# [Try it]
Set down exactly the lines from the one containing "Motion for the" through the last line of the data below, and no others.

================

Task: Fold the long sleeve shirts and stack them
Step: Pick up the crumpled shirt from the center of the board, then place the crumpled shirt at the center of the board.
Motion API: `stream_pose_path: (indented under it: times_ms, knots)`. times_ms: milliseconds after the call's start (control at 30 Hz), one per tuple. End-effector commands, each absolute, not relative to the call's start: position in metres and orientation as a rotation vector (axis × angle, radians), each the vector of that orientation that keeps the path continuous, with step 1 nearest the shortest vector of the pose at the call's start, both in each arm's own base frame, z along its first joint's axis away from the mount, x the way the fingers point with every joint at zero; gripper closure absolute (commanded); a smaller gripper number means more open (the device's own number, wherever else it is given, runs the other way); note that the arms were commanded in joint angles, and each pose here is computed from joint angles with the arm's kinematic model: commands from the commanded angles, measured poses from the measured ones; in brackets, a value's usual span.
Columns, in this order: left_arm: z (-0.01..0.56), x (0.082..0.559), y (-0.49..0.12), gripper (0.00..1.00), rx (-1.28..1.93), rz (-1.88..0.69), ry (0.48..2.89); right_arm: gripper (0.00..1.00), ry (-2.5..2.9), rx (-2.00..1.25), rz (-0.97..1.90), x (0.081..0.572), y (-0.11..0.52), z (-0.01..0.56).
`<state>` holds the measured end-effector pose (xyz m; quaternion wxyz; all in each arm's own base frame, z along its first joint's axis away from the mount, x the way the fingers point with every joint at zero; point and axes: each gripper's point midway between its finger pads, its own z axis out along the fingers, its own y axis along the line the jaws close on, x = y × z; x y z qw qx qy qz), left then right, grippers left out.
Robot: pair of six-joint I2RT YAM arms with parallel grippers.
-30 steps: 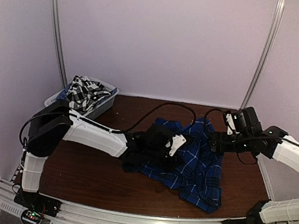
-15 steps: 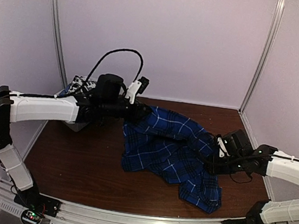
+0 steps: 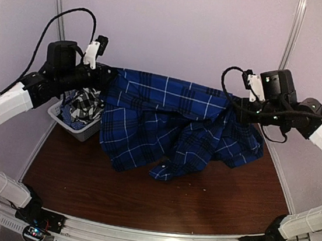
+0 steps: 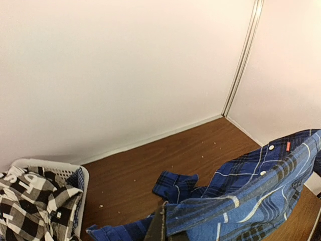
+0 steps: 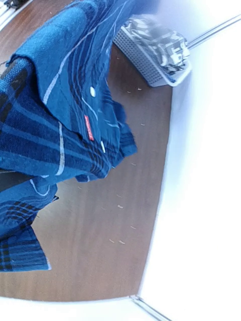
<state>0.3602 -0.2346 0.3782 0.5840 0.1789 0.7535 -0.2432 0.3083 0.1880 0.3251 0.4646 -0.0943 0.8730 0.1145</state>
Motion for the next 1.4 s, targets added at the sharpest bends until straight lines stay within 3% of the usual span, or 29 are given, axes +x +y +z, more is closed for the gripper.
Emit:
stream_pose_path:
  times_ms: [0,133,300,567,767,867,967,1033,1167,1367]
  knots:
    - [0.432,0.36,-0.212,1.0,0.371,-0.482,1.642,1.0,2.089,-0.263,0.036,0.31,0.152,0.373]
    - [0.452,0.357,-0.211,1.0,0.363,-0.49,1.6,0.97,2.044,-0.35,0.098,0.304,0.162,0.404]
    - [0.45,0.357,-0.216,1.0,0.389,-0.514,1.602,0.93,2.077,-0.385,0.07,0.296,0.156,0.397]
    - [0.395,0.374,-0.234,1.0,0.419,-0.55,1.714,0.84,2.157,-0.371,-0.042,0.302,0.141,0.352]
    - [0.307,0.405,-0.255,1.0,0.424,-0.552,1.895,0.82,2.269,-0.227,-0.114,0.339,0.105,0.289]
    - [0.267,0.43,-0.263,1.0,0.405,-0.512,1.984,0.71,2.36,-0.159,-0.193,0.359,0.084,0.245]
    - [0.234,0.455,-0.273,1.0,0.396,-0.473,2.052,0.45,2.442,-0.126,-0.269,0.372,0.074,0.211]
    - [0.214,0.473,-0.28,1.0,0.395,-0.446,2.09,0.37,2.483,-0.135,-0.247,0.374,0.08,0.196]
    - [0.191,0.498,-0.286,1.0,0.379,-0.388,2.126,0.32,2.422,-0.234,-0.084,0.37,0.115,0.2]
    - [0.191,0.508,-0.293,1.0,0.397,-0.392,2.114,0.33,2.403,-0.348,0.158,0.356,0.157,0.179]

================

# [Answer to this task]
Motion for the next 1.4 s, targets added at the sharpest bends until straight lines stay within 3% of the usual span, or 29 are given, axes +x +y +z, more is closed for the gripper.
Emit:
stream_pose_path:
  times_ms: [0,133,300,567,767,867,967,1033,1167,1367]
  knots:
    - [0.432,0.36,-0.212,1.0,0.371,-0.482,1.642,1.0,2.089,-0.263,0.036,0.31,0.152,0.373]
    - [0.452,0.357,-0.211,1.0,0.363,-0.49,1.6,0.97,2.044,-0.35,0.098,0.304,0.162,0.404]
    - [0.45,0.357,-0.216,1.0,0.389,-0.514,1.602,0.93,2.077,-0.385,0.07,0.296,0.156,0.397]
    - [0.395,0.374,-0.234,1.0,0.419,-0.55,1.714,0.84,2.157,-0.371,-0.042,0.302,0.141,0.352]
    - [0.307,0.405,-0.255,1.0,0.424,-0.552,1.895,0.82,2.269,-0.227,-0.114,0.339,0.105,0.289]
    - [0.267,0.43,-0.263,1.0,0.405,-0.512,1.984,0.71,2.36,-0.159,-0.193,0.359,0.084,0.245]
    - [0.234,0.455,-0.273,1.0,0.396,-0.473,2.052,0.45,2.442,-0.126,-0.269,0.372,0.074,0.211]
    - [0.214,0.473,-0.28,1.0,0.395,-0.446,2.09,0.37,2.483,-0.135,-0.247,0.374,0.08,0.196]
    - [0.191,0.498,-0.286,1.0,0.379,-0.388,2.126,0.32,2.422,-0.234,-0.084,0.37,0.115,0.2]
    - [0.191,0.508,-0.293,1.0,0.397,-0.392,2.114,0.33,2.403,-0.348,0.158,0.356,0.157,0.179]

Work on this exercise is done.